In the kitchen of his Abidjan restaurant, Ivory Coast chef Charlie Koffi prepares his country’s staggering tropical bounty with the techniques of fine French cuisine. And he’s far from alone.
A growing number of his fellow chefs in the West African nation are retouching local specialties with cooking skills picked up elsewhere.
One of Koffi’s signature dishes is an adaptation of gouagouassou sauce, a local specialty.
In his version, a rabbit is stewed with African eggplants, spicy oil, powdered akpi seeds, and local fefe pepper.
“It is one of the dishes I really loved as a child,” Koffi told AFP. “As a chef, it was almost an obligation to come back to it.”
Koffi was trained in France before opening his Abidjan restaurant, Villa Alfira, in 2017 to showcase his country’s cuisine.
In the well-lit main dining room overlooking a pond where fish on the menu swim, Eric Guei tucked into a gouagouassou casserole.
“I find taste and audacity in this dish,” the happy customer said. “It mixes Western know-how with local flavours.”
Guei enjoyed the copious but beautifully presented meal with his friend Yasmine Doumbia. “Gouagouassou is a very traditional Ivory Coast dish, and to see it in a restaurant like this is a real pleasure,” she said.
Villa Alfira is a change from the “maquis”, typical animated local eateries where braised chickens and fish are eaten by hand, along with traditional sauces, manioc polenta, and fried plantains.
Grilled okra and cassava chips
A few kilometers away, a chef at the upscale restaurant La Maison Palmier is working on her new creation: a taster dish inspired by placali, a typical Ivorian dish made with sticky gumbo sauce, bits of meat, and dried fish, accompanied by fermented manioc paste.
Hermence Kadio, who trained locally, has her own much lighter take on the classic. She grilled the gumbo (okra), while the cassava is puffed up and turned into chips.
Every week the restaurant’s French head chef Matthieu Gasnier offers amuse-bouche — small bite-sized appetisers — like these to “re-awaken the memories of people who grew up with these dishes”.
About half his clientele is Ivorian, he said.
“Even if our restaurant’s cuisine is intended to be international since we are in a five-star hotel, I think it would be wrong not to take advantage of all these beautiful products that surround us,” he said.
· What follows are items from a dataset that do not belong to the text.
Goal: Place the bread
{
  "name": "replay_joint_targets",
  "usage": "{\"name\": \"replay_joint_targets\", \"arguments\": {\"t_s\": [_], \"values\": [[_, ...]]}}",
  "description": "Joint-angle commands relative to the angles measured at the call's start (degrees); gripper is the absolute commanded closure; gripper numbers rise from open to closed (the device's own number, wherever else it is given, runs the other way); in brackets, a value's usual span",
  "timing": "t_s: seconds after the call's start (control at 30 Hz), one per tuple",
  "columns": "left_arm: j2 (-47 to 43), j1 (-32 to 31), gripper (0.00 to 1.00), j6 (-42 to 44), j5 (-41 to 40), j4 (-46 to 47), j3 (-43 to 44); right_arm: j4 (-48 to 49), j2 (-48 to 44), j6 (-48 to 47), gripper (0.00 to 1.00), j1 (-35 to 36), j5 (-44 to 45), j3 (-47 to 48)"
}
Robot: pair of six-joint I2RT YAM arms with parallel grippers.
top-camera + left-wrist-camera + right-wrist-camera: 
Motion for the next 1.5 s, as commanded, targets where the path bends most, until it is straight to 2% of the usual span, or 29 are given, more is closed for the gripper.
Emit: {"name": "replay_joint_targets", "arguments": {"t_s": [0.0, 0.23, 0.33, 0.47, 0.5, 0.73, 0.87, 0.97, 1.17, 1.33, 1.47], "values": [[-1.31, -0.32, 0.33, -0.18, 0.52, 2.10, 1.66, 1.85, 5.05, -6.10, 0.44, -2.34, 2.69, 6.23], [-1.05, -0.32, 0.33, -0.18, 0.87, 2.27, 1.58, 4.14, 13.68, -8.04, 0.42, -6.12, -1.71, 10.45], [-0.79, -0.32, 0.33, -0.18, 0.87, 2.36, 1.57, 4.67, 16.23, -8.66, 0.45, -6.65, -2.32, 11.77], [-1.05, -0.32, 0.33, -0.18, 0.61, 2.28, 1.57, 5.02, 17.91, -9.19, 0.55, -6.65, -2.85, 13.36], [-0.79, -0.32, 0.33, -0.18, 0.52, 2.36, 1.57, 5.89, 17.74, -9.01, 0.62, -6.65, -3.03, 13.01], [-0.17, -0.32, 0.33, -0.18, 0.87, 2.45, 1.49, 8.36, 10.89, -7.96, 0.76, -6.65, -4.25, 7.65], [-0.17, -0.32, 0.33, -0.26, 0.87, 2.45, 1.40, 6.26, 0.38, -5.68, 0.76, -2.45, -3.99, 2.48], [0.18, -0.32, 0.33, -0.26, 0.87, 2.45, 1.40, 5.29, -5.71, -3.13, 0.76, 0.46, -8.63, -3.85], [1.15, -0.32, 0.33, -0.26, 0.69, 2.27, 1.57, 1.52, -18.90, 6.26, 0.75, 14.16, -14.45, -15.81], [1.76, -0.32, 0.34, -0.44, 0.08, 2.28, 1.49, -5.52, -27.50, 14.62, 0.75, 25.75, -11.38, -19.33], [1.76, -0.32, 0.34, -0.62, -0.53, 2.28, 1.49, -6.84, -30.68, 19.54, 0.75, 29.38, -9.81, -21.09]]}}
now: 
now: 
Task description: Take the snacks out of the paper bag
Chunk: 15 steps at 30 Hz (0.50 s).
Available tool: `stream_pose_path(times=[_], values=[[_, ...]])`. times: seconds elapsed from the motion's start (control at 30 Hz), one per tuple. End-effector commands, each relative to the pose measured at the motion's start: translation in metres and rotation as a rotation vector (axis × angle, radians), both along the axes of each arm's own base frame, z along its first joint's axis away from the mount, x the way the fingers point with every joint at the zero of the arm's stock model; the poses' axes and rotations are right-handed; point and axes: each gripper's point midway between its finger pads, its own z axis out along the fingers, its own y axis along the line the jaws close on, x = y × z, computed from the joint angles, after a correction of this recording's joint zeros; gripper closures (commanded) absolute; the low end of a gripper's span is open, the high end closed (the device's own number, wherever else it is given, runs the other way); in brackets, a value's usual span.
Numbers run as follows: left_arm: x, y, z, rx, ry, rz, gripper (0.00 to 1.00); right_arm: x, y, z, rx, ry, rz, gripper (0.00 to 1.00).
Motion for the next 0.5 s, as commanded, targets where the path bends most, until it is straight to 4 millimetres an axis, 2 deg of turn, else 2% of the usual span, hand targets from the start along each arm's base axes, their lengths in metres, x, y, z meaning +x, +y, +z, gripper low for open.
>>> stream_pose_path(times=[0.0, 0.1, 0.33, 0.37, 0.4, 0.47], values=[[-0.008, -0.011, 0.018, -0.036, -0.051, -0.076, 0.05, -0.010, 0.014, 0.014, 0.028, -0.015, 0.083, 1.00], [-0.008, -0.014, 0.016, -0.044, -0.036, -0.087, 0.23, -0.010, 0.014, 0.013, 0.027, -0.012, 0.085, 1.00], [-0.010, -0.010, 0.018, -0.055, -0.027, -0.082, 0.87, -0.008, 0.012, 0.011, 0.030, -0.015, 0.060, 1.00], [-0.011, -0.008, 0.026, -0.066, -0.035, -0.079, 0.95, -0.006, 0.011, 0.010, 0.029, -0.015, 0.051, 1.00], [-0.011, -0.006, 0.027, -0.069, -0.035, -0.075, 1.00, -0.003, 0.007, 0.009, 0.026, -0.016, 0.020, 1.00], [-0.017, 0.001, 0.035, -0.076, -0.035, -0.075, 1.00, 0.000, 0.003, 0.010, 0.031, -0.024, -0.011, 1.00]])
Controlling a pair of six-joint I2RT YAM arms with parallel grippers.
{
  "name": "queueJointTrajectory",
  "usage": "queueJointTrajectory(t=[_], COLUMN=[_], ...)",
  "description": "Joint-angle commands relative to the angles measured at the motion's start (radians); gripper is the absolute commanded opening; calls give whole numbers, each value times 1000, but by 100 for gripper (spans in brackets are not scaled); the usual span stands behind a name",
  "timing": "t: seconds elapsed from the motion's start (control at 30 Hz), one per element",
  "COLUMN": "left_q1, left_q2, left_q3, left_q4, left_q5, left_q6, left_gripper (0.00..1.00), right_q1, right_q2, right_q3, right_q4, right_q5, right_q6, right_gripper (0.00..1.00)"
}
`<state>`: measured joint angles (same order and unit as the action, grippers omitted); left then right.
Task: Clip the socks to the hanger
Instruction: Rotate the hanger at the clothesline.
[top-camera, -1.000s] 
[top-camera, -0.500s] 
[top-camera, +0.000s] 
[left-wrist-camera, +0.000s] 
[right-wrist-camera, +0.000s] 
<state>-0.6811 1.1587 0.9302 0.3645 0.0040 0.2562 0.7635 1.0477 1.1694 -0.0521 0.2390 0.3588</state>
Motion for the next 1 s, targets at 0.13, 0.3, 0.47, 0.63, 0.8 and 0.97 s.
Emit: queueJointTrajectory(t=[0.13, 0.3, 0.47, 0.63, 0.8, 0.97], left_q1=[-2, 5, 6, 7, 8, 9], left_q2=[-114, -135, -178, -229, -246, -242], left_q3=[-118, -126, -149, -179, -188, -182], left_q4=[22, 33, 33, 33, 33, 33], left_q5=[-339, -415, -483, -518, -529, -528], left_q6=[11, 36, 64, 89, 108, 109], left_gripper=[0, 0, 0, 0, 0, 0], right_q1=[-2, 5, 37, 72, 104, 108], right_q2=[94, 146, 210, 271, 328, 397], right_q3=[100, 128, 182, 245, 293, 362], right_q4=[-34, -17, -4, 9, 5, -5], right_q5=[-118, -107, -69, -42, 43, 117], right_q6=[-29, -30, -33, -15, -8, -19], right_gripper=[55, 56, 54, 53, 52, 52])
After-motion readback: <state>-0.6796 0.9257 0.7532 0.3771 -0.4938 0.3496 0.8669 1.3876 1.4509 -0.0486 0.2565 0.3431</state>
Grains such as fonio and sorghum grow in the Ivory Coast’s hot dry northern savannas, said Koffi, while the forested south produces local varieties of spinach and typical tropical products such as bananas and yams.
Healthier and tastier
N’Cho Yapi, who founded the group Chefs: Creators of Emotions, said Ivorian cooks began going back to their culinary roots just after the turn of the century.
Before that, chefs at fancy restaurants “had the habit of offering Western dishes with imported products,” he said. “But the cost of living kept going up,” so they turned to less-expensive products “they had just under their noses”.
And local specialties are appearing more and more on the menus of the luxury restaurants that have mushroomed across Abidjan in recent years, Yapi added.
Valerie Rollainth, an Ivorian chef trained in France at the famous Institut Paul Bocuse, insisted that typically hearty Ivorian cuisine is no longer suited to the capital’s increasingly sedentary lifestyle.
“There are too few vegetables, a shocking quantity of oil, and the dishes are cooked too long” and lose their nutrients, she said.
At the nutritional workshops, she organizes she urges people to eat local products in new ways, such as raw okra, which “is very good against diabetes”.
“Some diseases are linked to eating habits,” she said. “In the Ivory Coast, not everyone has access to health care, but everyone has access to healthy food.”